PROMPT =
If an entry holds a picture, leave the picture out and copy the rest exactly.

STORED DATA =
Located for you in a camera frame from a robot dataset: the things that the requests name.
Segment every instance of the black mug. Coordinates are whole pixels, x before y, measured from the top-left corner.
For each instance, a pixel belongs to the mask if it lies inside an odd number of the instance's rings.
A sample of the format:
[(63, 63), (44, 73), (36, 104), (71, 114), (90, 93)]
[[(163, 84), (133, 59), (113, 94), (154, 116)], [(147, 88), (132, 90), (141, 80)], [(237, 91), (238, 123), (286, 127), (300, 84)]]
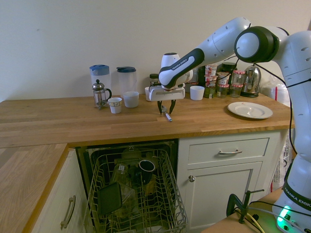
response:
[(134, 180), (138, 182), (141, 177), (143, 185), (148, 184), (152, 178), (155, 168), (156, 167), (153, 162), (149, 160), (141, 160), (135, 172)]

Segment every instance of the franka emika logo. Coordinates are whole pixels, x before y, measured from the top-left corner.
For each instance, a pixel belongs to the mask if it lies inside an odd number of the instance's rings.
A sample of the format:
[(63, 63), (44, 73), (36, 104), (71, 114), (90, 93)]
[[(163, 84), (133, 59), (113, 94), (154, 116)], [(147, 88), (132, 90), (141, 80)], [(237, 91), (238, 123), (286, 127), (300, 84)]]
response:
[(292, 194), (286, 187), (284, 188), (285, 192), (294, 200), (296, 200), (297, 202), (306, 205), (308, 207), (311, 207), (311, 203), (308, 203), (306, 201), (303, 201), (301, 199), (299, 199), (298, 197), (296, 197), (294, 194)]
[(184, 60), (182, 60), (180, 63), (178, 63), (177, 65), (175, 65), (172, 70), (177, 69), (178, 67), (180, 67), (182, 64), (184, 64), (186, 61), (188, 60), (188, 58), (185, 58)]

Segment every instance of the blue lid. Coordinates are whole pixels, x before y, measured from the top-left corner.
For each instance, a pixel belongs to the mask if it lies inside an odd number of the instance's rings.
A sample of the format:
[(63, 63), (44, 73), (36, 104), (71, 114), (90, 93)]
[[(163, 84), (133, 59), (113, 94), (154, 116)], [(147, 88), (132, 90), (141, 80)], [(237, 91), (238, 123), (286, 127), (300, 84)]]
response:
[(94, 65), (89, 68), (91, 75), (102, 76), (109, 74), (109, 66), (106, 65)]
[(136, 71), (134, 67), (117, 67), (117, 70), (120, 73), (130, 73)]

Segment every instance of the green light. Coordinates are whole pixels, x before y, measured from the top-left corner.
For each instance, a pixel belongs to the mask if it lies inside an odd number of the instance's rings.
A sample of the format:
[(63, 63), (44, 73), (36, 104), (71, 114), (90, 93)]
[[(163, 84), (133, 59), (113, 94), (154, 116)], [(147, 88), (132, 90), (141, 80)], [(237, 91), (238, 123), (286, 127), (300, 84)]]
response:
[[(288, 205), (286, 205), (286, 206), (284, 206), (284, 209), (281, 211), (281, 213), (279, 214), (279, 216), (281, 216), (281, 217), (285, 217), (287, 214), (288, 214), (288, 212), (290, 211), (290, 207), (288, 206)], [(280, 226), (280, 227), (284, 227), (284, 225), (285, 225), (285, 220), (284, 219), (282, 219), (282, 218), (280, 218), (280, 217), (278, 217), (277, 218), (277, 223), (278, 223), (278, 225)]]

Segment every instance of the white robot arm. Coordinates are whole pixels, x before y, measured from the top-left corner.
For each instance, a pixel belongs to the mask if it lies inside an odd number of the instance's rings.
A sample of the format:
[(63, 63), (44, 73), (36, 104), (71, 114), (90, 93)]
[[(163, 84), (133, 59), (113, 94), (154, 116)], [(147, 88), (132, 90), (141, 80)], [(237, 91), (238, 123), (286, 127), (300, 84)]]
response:
[(179, 58), (176, 53), (167, 53), (162, 58), (159, 81), (161, 86), (149, 88), (151, 101), (158, 101), (161, 112), (162, 100), (179, 100), (185, 97), (184, 83), (192, 78), (192, 69), (198, 66), (222, 61), (234, 53), (234, 42), (237, 36), (250, 25), (243, 18), (235, 18), (212, 35), (187, 55)]
[[(191, 69), (221, 61), (234, 52), (247, 63), (275, 61), (282, 71), (294, 109), (298, 155), (276, 202), (286, 208), (274, 206), (273, 212), (311, 233), (311, 31), (288, 35), (281, 28), (250, 27), (247, 19), (236, 18), (171, 66), (162, 67), (162, 92), (174, 92), (181, 84), (179, 77)], [(283, 232), (299, 232), (282, 218), (276, 217), (276, 222)]]

TASK OUTPUT =
Located for you in a camera frame from a robot dataset: the things that the requests name.
Segment every instance of the black mug. Coordinates are whole pixels, x before y, measured from the top-left corner.
For each instance, a pixel belongs to the mask if it lies inside an odd number of the instance's rings.
A sample of the format:
[(63, 63), (44, 73), (36, 104), (71, 114), (90, 93)]
[[(163, 84), (133, 59), (113, 94), (154, 116)], [(147, 88), (132, 90), (141, 80)], [(237, 91), (238, 123), (286, 127), (300, 84)]]
response:
[(134, 180), (138, 182), (141, 177), (143, 185), (148, 184), (152, 178), (155, 168), (156, 167), (153, 162), (149, 160), (141, 160), (135, 172)]

Segment every instance of the franka emika logo. Coordinates are whole pixels, x before y, measured from the top-left corner.
For each instance, a pixel belongs to the mask if it lies inside an odd number of the instance's rings.
A sample of the format:
[(63, 63), (44, 73), (36, 104), (71, 114), (90, 93)]
[[(163, 84), (133, 59), (113, 94), (154, 116)], [(147, 88), (132, 90), (141, 80)], [(237, 91), (238, 123), (286, 127), (300, 84)]]
response:
[(292, 194), (286, 187), (284, 188), (285, 192), (294, 200), (296, 200), (297, 202), (306, 205), (308, 207), (311, 207), (311, 203), (308, 203), (306, 201), (303, 201), (301, 199), (299, 199), (298, 197), (296, 197), (294, 194)]
[(184, 60), (182, 60), (180, 63), (178, 63), (177, 65), (175, 65), (172, 70), (177, 69), (178, 67), (180, 67), (182, 64), (184, 64), (186, 61), (188, 60), (188, 58), (185, 58)]

Segment every instance of the blue lid. Coordinates are whole pixels, x before y, measured from the top-left corner.
For each instance, a pixel belongs to the mask if it lies inside an odd number of the instance's rings.
A sample of the format:
[(63, 63), (44, 73), (36, 104), (71, 114), (90, 93)]
[[(163, 84), (133, 59), (113, 94), (154, 116)], [(147, 88), (132, 90), (141, 80)], [(237, 91), (238, 123), (286, 127), (300, 84)]]
response:
[(94, 65), (89, 68), (91, 75), (102, 76), (109, 74), (109, 66), (106, 65)]
[(136, 71), (134, 67), (117, 67), (117, 70), (120, 73), (130, 73)]

Segment every instance of the green light. Coordinates are whole pixels, x before y, measured from the top-left corner.
For each instance, a pixel belongs to the mask if it lies inside an odd number of the instance's rings.
A sample of the format:
[(63, 63), (44, 73), (36, 104), (71, 114), (90, 93)]
[[(163, 84), (133, 59), (113, 94), (154, 116)], [(147, 88), (132, 90), (141, 80)], [(237, 91), (238, 123), (286, 127), (300, 84)]]
response:
[[(288, 205), (286, 205), (286, 206), (284, 206), (284, 209), (281, 211), (281, 213), (279, 214), (279, 216), (281, 216), (281, 217), (285, 217), (287, 214), (288, 214), (288, 212), (290, 211), (290, 207), (288, 206)], [(280, 226), (280, 227), (284, 227), (284, 225), (285, 225), (285, 220), (284, 219), (282, 219), (282, 218), (280, 218), (280, 217), (278, 217), (277, 218), (277, 223), (278, 223), (278, 225)]]

Segment every instance of the white robot arm. Coordinates are whole pixels, x before y, measured from the top-left corner.
For each instance, a pixel belongs to the mask if it lies inside an odd number of the instance's rings.
A sample of the format:
[(63, 63), (44, 73), (36, 104), (71, 114), (90, 93)]
[[(163, 84), (133, 59), (113, 94), (154, 116)], [(147, 88), (132, 90), (141, 80)], [(237, 91), (238, 123), (286, 127), (300, 84)]]
response:
[(179, 58), (176, 53), (167, 53), (162, 58), (159, 81), (161, 86), (149, 88), (151, 101), (158, 101), (161, 112), (162, 100), (179, 100), (185, 97), (184, 83), (192, 78), (192, 69), (198, 66), (222, 61), (234, 53), (234, 42), (237, 36), (250, 25), (243, 18), (235, 18), (212, 35), (187, 55)]
[[(191, 69), (221, 61), (234, 52), (247, 63), (275, 61), (282, 71), (294, 109), (298, 155), (276, 202), (286, 208), (274, 206), (273, 212), (311, 233), (311, 31), (288, 35), (281, 28), (250, 27), (247, 19), (236, 18), (171, 66), (162, 67), (162, 92), (174, 92), (181, 84), (179, 77)], [(283, 232), (299, 232), (282, 218), (276, 217), (276, 222)]]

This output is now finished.